Task to carry out: In the entries that follow, find every line containing "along" and copy it.

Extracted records
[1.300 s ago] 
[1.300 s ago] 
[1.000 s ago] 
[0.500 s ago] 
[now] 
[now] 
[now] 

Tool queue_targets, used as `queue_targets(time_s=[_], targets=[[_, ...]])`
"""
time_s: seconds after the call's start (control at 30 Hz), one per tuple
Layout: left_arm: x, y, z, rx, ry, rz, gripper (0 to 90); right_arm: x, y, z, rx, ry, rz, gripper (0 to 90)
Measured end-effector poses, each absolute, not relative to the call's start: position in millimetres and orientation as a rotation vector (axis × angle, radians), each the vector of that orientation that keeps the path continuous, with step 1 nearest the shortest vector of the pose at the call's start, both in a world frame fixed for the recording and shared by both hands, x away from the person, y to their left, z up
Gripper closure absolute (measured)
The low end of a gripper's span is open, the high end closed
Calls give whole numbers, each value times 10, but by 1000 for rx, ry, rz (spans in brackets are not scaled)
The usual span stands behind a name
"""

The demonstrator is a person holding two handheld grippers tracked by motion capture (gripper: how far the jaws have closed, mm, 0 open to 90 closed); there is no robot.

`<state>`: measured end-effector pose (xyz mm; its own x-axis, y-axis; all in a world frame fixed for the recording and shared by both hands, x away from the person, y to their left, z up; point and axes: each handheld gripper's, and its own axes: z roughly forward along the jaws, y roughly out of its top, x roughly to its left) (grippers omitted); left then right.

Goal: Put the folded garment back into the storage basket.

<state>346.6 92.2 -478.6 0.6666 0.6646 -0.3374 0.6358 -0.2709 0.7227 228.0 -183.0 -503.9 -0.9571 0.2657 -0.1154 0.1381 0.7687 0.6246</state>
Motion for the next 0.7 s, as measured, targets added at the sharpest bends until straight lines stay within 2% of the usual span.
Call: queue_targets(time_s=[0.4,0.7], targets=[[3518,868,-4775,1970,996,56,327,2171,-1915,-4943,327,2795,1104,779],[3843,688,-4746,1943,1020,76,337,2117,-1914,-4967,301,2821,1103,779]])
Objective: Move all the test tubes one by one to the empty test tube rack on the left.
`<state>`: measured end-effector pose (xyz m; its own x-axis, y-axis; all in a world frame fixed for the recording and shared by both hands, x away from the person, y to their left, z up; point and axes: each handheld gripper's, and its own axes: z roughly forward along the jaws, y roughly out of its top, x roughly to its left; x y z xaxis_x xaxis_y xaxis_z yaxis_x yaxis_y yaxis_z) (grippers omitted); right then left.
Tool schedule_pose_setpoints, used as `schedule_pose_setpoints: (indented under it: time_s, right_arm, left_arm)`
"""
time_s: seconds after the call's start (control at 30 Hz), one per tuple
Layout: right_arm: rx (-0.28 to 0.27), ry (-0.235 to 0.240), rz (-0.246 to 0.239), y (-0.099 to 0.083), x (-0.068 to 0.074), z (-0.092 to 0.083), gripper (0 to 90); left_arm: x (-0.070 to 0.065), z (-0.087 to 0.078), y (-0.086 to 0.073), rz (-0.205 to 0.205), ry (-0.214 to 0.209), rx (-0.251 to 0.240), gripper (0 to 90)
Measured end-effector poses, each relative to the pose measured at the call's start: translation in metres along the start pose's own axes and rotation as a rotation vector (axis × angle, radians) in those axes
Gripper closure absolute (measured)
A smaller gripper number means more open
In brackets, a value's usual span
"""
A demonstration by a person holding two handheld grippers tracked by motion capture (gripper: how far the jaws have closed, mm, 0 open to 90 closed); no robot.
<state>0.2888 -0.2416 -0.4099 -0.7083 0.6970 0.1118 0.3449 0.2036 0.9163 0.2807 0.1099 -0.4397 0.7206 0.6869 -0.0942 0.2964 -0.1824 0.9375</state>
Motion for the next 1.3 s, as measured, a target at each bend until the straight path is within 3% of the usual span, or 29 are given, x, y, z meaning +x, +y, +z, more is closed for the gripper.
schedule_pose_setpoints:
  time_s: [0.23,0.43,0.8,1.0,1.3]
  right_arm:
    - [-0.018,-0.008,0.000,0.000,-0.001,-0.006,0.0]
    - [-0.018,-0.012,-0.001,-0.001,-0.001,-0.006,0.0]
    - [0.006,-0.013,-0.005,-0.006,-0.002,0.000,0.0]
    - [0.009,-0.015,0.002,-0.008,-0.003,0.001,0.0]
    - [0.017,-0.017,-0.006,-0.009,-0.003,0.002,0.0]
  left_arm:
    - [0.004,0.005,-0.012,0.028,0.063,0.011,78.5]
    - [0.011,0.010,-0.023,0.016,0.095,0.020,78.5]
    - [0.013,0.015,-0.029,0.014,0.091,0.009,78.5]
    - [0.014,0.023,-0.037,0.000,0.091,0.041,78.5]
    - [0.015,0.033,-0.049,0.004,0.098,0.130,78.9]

Solution:
`<state>`: measured end-effector pose (xyz mm; its own x-axis, y-axis; all in a world frame fixed for the recording and shared by both hands, x away from the person, y to their left, z up; point and axes: each handheld gripper's, and its own axes: z roughly forward along the jaws, y roughly out of its top, x roughly to its left) (grippers omitted); left then right.
`<state>`: measured end-effector pose (xyz m; its own x-axis, y-axis; all in a world frame fixed for the recording and shared by both hands, x away from the person, y to their left, z up; point and axes: each handheld gripper's, and its own axes: z roughly forward along the jaws, y roughly out of its top, x roughly to its left; x y z xaxis_x xaxis_y xaxis_z yaxis_x yaxis_y yaxis_z) (grippers omitted); right then left.
Measured end-effector poses, each relative to the pose measured at the call's start: translation in metres along the start pose's own axes and rotation as a rotation vector (axis × angle, radians) in those axes

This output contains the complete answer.